Apple is promoting the idea of ending DRM

Apple’s Steve Jobs is encouraging the music labels to sell their digital music without any protection at all. If the labels stopped wrapping the music with DRM, then Jobs said he would “switch to selling only DRM-free music on our iTunes store.”

Basically, Jobs is calling for interoperability utopia. And, the only way to get there is to stop protecting the music.

Stop protecting music? Won’t that increase piracy? Well, actually not really. And, Jobs makes a great point.

First off, a lot of piracy happens when people take a CD and share that with 100 of their best friends, who in turn share that with their 100 best friends. I’ve heard enough teenagers talk about how they have a library of 15,000 songs, but only paid for 1 CD in their entire life.

Secondly, Jobs has a point. The reason for his challenge is because dropping DRM might accelerate the market for legal digital music sales. Just think about how prohibitive it is to use your gadgets or services because they don’t work with each other. If I could download my songs stored on iTunes onto a new Microsoft Zune or Sony player, or if I had a Napster account and I could download those songs onto my iPod — well, life might be easier.

Now, the record labels think that if the digital music market explodes, then the end of CD sales would be here sooner rather than later. Rich Greenfield of Pali Research puts it this way: “Dropping DRM would speed the digital adoption process but hasten the decline of CDs.. But the only chance of ending interoperability is to give up DRM.”

Obviously, Greenfield agrees with Jobs. But here’s another reason why Jobs has a point, which also goes back to my comment about piracy from that one CD. Greenfield says, “As long as you allow one copy that doesn’t have DRM – in any context — you won’t stop piracy.” True. So, what he’s saying is why save the CD business – even though it still account for 85% of the music industry – when the ultimate demise of it might actually help out in the long run.

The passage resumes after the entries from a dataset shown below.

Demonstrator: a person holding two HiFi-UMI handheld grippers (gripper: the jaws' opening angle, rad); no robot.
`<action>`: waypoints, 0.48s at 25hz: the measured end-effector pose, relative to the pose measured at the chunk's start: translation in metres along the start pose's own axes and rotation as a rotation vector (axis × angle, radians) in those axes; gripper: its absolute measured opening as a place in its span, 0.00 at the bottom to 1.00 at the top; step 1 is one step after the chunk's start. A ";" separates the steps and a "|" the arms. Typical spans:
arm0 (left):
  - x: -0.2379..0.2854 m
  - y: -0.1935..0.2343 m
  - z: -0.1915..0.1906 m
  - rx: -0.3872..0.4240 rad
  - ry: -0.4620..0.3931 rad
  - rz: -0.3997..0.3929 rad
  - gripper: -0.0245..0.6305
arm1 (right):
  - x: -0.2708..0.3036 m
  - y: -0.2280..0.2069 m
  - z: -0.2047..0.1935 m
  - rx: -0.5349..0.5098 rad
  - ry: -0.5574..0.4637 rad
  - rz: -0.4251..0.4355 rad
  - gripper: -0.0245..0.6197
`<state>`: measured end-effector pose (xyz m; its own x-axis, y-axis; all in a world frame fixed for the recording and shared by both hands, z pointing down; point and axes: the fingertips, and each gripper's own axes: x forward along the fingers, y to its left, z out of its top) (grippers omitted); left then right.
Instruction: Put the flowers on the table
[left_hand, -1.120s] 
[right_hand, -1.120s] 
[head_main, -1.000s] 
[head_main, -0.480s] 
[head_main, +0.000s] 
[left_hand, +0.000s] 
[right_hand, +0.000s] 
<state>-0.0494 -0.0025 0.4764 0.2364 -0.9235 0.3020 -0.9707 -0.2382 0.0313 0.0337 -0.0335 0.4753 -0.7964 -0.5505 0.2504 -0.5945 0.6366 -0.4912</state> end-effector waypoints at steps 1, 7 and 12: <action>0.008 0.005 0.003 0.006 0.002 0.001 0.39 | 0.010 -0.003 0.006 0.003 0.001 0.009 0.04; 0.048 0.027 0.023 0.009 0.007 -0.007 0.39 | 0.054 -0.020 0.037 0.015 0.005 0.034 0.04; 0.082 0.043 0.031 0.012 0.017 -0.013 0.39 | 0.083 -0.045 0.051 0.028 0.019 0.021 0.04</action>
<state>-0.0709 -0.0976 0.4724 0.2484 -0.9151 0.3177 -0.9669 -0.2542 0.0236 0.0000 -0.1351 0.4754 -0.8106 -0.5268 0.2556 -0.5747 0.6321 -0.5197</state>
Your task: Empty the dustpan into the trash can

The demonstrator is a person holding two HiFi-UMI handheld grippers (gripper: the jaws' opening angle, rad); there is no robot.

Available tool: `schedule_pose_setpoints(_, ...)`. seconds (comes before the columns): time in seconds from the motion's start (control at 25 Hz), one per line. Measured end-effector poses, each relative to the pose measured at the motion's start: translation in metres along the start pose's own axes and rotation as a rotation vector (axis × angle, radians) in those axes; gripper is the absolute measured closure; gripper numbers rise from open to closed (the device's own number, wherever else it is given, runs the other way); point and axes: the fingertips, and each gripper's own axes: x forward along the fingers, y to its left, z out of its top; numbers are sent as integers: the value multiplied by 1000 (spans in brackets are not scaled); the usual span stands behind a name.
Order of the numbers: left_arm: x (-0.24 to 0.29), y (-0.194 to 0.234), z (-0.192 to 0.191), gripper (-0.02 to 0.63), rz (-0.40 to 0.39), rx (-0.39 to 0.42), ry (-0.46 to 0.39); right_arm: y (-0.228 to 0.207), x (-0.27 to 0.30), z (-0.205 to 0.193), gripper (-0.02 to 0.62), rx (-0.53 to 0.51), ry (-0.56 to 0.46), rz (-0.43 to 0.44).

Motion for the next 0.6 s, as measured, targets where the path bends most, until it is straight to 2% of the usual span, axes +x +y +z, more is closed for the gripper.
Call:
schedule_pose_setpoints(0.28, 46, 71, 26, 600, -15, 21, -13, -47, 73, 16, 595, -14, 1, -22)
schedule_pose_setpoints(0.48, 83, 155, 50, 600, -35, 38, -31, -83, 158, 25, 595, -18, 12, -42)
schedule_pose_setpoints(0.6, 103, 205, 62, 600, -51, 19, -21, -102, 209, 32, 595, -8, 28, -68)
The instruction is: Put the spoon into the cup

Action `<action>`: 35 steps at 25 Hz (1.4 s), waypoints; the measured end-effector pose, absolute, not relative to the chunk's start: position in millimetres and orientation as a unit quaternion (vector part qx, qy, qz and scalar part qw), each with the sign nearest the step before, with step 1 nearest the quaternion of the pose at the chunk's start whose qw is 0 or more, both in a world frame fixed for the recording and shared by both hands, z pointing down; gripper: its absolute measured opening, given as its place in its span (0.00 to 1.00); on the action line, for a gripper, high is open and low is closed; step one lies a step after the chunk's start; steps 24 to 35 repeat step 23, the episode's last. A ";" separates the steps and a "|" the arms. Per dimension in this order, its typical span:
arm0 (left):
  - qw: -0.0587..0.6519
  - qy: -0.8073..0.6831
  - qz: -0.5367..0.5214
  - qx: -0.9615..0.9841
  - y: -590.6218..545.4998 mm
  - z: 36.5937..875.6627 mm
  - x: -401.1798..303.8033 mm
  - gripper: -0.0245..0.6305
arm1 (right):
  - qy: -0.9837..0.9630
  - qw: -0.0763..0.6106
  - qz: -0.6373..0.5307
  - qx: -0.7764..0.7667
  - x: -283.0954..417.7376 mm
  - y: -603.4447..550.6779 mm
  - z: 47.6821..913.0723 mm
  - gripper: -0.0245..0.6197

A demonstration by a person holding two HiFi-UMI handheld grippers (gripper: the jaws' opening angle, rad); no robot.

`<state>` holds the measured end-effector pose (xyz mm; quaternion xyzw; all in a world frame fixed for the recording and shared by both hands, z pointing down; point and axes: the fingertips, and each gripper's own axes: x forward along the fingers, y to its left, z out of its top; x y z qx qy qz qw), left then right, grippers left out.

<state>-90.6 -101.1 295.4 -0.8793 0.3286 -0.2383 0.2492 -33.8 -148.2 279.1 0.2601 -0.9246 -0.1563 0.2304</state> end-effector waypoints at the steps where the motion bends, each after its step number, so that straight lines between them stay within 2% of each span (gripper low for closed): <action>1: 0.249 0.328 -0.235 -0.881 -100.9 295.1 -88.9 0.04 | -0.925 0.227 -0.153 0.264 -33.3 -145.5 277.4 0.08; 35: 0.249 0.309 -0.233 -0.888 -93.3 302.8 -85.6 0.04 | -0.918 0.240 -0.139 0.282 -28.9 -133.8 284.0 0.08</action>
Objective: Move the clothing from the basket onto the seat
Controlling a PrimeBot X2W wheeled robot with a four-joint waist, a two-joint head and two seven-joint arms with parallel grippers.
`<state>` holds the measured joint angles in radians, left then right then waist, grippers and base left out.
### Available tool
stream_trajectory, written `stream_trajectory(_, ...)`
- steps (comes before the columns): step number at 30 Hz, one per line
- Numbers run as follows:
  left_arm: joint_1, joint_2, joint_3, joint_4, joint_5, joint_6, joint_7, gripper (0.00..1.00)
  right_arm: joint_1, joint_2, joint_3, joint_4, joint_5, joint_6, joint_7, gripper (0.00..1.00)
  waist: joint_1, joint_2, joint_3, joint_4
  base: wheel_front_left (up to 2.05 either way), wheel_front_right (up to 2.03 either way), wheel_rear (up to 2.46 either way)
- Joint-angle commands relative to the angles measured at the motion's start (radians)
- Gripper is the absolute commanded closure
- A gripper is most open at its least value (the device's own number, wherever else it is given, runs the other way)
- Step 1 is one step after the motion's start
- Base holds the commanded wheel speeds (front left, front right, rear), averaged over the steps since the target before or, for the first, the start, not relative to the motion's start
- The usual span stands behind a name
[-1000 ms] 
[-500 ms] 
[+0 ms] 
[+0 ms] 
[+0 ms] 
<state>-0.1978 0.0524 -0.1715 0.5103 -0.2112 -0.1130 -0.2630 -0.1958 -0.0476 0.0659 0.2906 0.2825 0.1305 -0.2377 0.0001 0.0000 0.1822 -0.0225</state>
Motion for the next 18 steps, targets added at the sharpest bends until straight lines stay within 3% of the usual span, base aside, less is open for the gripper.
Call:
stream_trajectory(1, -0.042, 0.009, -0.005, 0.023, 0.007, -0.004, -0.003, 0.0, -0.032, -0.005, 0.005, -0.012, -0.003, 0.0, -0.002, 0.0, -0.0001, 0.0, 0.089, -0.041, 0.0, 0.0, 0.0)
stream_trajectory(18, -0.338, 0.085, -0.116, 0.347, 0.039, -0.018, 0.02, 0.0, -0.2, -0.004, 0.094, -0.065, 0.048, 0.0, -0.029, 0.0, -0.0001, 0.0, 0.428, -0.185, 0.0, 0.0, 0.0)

Here’s what ace attorney Fred von Lohmann of Electronic Frontier Foundation had to say:
“It’s exactly as Jobs says — the major labels could solve all the interoperability headaches today by simply dropping their demand for DRM on music. It’s not as though the DRM is doing the major labels any good in a world where they continue to sell millions of unprotected CDs and iTunes permits fans to burn protected downloads onto unprotected CD-Rs.”

Original article here.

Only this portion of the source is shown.